Problem description
Write out the data exactly, every line included.

Given data

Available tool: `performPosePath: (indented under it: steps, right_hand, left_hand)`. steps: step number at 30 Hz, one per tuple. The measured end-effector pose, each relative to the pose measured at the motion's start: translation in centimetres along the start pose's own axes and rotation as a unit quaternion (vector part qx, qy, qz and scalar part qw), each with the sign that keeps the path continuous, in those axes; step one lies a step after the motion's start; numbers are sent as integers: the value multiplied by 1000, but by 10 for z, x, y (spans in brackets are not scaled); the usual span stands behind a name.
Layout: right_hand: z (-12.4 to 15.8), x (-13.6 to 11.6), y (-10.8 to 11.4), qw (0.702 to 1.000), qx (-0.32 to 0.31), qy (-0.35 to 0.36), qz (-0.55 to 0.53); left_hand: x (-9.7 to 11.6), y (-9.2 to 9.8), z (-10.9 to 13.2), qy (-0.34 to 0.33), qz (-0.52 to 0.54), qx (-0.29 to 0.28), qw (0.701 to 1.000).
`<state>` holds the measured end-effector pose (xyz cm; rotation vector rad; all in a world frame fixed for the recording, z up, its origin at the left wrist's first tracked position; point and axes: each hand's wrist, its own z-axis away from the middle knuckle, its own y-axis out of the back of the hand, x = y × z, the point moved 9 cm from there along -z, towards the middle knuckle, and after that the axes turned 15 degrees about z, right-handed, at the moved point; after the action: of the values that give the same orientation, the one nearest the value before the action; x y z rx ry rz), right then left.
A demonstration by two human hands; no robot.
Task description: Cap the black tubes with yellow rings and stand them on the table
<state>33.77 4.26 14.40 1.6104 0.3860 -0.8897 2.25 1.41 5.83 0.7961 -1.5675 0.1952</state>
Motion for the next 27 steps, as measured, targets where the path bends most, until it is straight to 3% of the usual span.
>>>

Answer
Available tool: `performPosePath: (indented under it: steps, right_hand, left_hand)`. steps: step number at 30 Hz, one per tuple. The measured end-effector pose, each relative to the pose measured at the motion's start: translation in centimetres along the start pose's own axes and rotation as a unit quaternion (vector part qx, qy, qz and scalar part qw), each with the sign that keeps the path continuous, in those axes; step one lies a step after the motion's start; numbers are sent as integers: the value multiplied by 1000, but by 10 for z, x, y (spans in brackets are not scaled); the usual span stands behind a name.
Layout: right_hand: z (-12.4 to 15.8), x (-13.6 to 11.6), y (-10.8 to 11.4), qw (0.702 to 1.000), qx (-0.32 to 0.31), qy (-0.35 to 0.36), qz (-0.55 to 0.53); left_hand: x (-9.7 to 11.6), y (-9.2 to 9.8), z (-10.9 to 13.2), qy (-0.34 to 0.33), qz (-0.52 to 0.54), qx (-0.29 to 0.28), qw (0.701 to 1.000).
`<state>` holds the measured end-effector pose (xyz cm; rotation vector rad; all in a world frame fixed for the recording, z up, its origin at the left wrist's first tracked position; point and axes: each hand's wrist, its own z-axis away from the middle knuckle, its own y-axis out of the back of the hand, x = y × z, the point moved 9 cm from there along -z, towards the middle knuckle, and after that the axes turned 15 degrees about z, right-handed, at the moved point; after the action: of the values that give the same orientation, the one nearest the value before the action; x y z rx ry rz), right then left.
A demonstration by two human hands; no robot.
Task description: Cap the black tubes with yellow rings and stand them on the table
<state>33.77 4.26 14.40 1.6104 0.3860 -0.8897 2.25 1.41 5.83 0.7961 -1.5675 0.1952</state>
Motion for the next 27 steps, as measured, targets where the path bends most, until it is straight to 3% of the usual span.
>>>

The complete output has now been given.